• _AIM OF THE TASK_: Pick out the lines in the listing below that contain the word "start" and copy them.
------ DATA SEGMENT
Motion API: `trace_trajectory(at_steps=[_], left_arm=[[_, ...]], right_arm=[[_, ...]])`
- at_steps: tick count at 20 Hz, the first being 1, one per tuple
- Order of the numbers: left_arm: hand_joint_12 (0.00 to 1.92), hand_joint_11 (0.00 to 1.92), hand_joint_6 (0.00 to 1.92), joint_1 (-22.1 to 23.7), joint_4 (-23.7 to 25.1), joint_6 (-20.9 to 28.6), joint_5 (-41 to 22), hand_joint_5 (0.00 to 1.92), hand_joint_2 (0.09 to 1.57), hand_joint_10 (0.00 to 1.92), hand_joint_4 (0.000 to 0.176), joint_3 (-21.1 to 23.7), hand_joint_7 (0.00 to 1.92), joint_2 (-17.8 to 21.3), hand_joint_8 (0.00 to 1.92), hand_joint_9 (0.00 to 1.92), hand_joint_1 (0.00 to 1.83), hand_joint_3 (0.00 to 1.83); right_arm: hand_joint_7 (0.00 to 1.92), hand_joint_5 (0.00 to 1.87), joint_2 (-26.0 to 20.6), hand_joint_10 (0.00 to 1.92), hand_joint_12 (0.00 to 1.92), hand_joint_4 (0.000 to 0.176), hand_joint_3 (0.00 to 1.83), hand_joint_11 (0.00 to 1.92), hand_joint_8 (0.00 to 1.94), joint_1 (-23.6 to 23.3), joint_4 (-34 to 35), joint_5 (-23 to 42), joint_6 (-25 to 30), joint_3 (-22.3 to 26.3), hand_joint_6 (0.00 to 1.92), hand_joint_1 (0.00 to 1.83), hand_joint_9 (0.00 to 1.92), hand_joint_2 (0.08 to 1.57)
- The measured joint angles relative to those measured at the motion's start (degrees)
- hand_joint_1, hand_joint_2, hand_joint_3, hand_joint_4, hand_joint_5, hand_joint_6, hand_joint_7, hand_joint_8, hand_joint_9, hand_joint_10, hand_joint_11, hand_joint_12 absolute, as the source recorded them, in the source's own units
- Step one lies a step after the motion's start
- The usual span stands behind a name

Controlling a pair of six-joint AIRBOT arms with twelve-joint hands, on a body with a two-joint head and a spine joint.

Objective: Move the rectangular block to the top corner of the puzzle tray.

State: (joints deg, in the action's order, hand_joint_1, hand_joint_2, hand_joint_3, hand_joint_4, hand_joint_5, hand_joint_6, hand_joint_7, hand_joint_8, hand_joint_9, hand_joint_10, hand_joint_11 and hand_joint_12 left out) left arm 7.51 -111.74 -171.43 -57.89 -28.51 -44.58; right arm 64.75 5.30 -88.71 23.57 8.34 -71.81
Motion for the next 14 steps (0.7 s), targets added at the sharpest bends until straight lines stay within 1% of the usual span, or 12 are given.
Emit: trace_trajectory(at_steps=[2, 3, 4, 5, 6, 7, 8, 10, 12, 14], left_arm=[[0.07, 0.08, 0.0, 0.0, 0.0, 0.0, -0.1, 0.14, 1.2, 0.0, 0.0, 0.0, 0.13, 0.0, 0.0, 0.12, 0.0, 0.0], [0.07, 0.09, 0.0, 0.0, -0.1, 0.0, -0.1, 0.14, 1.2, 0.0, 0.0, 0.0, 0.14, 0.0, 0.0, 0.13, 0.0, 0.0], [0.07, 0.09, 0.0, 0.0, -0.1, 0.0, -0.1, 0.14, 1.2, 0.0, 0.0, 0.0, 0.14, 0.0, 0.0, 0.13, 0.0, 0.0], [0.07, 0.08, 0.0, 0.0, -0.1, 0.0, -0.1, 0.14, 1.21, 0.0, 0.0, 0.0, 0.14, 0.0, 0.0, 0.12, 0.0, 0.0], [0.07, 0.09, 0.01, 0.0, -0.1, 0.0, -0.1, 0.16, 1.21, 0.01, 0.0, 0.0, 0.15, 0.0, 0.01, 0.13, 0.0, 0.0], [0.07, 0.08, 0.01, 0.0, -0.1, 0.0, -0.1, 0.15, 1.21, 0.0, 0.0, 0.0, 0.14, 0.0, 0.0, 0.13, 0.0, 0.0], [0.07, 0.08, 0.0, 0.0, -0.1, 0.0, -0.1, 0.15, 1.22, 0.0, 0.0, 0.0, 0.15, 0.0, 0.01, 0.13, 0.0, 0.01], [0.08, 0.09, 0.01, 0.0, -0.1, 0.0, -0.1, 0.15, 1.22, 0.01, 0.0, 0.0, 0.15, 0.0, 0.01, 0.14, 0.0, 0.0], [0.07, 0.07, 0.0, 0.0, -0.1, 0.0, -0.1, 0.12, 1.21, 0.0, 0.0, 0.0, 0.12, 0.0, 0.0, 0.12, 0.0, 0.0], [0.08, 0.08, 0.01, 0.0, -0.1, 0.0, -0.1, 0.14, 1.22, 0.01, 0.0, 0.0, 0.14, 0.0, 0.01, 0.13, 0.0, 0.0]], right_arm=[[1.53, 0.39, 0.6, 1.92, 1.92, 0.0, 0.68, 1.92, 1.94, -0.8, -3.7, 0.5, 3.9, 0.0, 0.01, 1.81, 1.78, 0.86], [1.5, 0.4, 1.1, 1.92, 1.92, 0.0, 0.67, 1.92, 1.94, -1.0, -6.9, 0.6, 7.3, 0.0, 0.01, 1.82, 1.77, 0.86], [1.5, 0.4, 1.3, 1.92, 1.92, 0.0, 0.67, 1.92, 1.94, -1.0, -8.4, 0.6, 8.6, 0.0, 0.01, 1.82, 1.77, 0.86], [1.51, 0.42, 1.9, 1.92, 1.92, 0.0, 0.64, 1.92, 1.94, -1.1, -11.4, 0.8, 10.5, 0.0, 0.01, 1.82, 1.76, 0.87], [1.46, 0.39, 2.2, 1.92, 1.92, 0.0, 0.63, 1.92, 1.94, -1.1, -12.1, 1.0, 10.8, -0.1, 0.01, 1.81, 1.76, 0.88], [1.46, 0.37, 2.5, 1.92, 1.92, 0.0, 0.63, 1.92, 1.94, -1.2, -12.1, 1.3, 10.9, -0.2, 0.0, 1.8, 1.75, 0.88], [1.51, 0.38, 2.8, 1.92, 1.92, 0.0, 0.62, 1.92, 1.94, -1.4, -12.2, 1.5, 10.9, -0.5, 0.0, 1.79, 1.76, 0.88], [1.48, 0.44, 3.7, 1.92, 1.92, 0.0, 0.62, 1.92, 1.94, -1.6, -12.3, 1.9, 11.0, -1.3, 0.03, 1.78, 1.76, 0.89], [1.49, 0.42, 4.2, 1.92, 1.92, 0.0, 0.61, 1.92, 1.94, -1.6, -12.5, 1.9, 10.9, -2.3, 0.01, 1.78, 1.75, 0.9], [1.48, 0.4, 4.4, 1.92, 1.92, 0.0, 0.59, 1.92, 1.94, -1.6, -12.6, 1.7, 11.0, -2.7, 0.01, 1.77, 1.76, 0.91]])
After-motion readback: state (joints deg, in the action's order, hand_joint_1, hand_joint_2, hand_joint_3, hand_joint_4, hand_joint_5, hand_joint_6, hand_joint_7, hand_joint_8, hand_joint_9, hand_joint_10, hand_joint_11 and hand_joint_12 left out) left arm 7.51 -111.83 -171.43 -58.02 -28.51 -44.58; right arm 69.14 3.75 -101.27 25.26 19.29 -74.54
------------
• _TASK SOLUTION_:
- The measured joint angles relative to those measured at the motion's start (degrees)
- Step one lies a step after the motion's start

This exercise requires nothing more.